L’hypocrisie de la mise à contribution des hauts revenus apportera au mieux 300 millions d’euros alors que le prélèvement sur les mutuelles représentera une ponction directe de 1,2 milliard dans les poches des salariés. Cela montre bien le cynisme d’une politique qui a fait irréductiblement le choix de la finance contre le développement humain. Après avoir consenti un cadeau de quelque 3 milliards d’euros aux redevables de l’impôt sur la fortune, le gouvernement annonce rechercher 12 milliards d’euros d’économies pour les finances de l’État.

C’est inacceptable. La mise en œuvre de solutions de rupture avec le système en vigueur devient impérieuse. Elles pourraient s’inscrire dans quatre grandes directions :

Une réforme fiscale de progrès et d’efficacité sociale viserait à combattre les inégalités et pénaliser la croissance financière des capitaux, la recherche de l’argent pour l’argent. Elle devrait contribuer, en lien avec une autre politique économique d’ensemble, à lutter contre les délocalisations  et a contrario à encourager  les comportements d’entreprises favorables à la croissance de l’emploi et des richesses réelles. Il faut aussi de nouvelles ressources immédiatement et de façon pérenne pour la protection sociale.

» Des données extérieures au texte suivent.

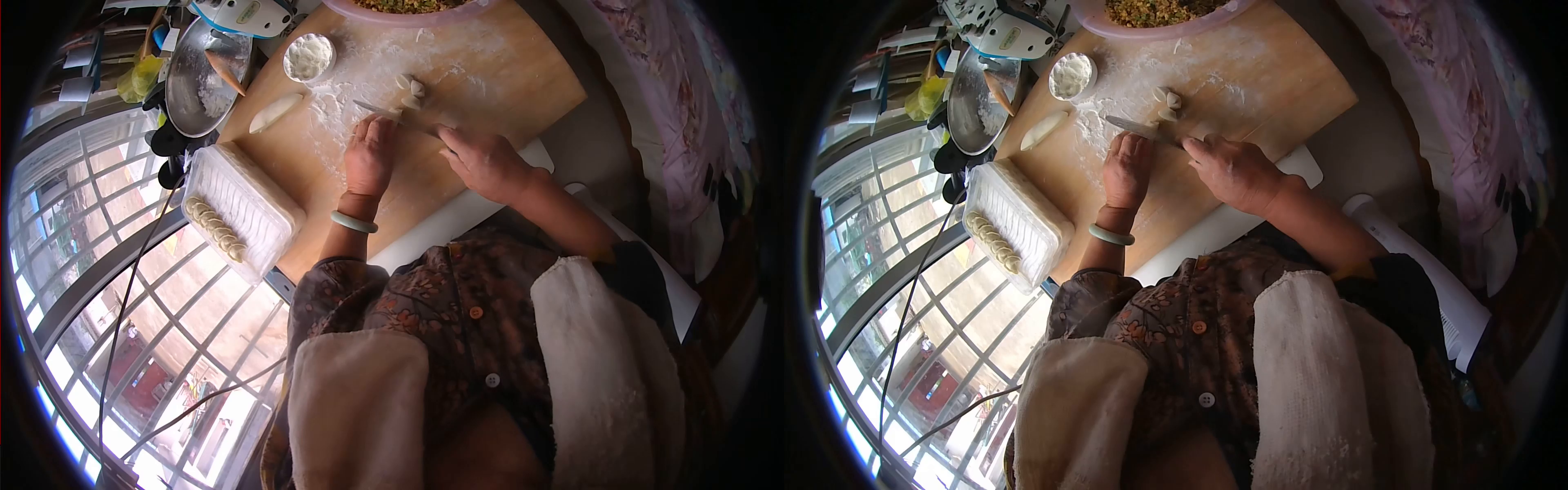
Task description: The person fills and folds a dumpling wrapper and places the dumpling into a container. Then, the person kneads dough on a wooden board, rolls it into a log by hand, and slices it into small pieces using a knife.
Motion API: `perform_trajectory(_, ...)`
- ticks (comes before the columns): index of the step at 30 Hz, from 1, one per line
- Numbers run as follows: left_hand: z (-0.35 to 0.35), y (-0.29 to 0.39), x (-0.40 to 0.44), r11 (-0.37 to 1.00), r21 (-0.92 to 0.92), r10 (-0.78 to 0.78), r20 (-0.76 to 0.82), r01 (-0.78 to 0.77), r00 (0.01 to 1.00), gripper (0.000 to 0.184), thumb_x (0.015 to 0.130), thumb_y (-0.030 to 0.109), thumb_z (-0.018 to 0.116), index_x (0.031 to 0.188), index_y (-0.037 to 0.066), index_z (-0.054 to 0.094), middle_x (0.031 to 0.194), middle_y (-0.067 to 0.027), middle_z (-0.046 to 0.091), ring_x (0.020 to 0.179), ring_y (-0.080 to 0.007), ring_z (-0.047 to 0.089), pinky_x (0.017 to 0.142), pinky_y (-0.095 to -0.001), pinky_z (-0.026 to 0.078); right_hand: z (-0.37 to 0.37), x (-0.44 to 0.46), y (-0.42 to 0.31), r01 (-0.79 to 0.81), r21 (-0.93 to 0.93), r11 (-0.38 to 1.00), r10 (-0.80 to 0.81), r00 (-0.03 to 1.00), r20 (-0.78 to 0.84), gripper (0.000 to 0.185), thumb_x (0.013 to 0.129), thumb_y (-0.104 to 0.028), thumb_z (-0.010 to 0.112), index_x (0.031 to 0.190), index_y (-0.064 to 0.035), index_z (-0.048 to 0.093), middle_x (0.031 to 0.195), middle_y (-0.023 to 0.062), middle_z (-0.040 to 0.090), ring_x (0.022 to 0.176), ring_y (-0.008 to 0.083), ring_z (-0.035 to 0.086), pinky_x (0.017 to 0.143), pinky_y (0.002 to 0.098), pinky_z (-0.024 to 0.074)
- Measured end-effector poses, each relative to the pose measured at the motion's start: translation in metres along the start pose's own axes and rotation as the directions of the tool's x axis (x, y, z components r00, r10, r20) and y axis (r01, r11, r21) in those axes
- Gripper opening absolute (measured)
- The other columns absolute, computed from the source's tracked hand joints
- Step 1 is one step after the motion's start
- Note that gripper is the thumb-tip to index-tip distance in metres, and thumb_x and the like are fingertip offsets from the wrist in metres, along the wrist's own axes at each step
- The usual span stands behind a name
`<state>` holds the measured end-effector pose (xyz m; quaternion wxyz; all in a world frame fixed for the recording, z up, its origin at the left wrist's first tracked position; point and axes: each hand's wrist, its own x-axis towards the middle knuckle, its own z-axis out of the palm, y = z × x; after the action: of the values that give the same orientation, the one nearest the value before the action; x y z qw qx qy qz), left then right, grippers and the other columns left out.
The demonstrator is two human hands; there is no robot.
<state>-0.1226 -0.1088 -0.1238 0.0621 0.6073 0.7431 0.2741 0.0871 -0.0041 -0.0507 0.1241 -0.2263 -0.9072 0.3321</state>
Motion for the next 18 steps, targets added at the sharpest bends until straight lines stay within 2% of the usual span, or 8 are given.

Des mesures de transformation des règles de gestion des services publics impliqueraient un contrôle démocratique et une évaluation de l’efficacité économique et sociale de la dépense publique, au lieu d’un rationnement systématique avec la RGPP et la prétendue « Règle d’or des finances publiques ».

Une autre politique en Europe et notamment de la BCE. Ni « eurobligations », ni sortie de l’euro… mais une autre utilisation de l’euro et de la création monétaire de la BCE avec deux objectifs principaux :

1. Refinancement des banques par la BCE pour un autre crédit long à taux zéro pour le financement d’investissement  réel accompagné d’emploi et de formation ;

2. Prise de dettes publiques nationales par la BCE pour un Fonds social et solidaire pour le développe- ment européen. Son objectif serait de développer les services publics et leur potentiel de croissance sociale nouvelle, en coopération dans chacun des pays de l’Union, cela sous le contrôle des parlements nationaux et européen.

Au plan mondial,  il s’agirait de rompre avec la dictature des agences de notation privées pour le compte des marchés financiers et la spéculation. Cela exige enfin une profonde transformation du système monétaire international dans le cadre d’une nouvelle conférence mondiale. Celle-ci viserait, en coopération avec les pays émergents, la création d’une nouvelle monnaie commune mondiale, à partir de DTS d’un FMI démocratisé. Il s’agirait de prendre en compte les énormes besoins de développement des différentes parties du monde, et notamment des pays en développement, pays arabes en recherche de démocratisation, Afrique, Amérique latine, Asie du Sud-Est, etc. Cela implique- rait surtout de décider de taxer, de façon conséquente, les transactions financières des banques, des assurances et des fonds spéculatifs (Hedge funds).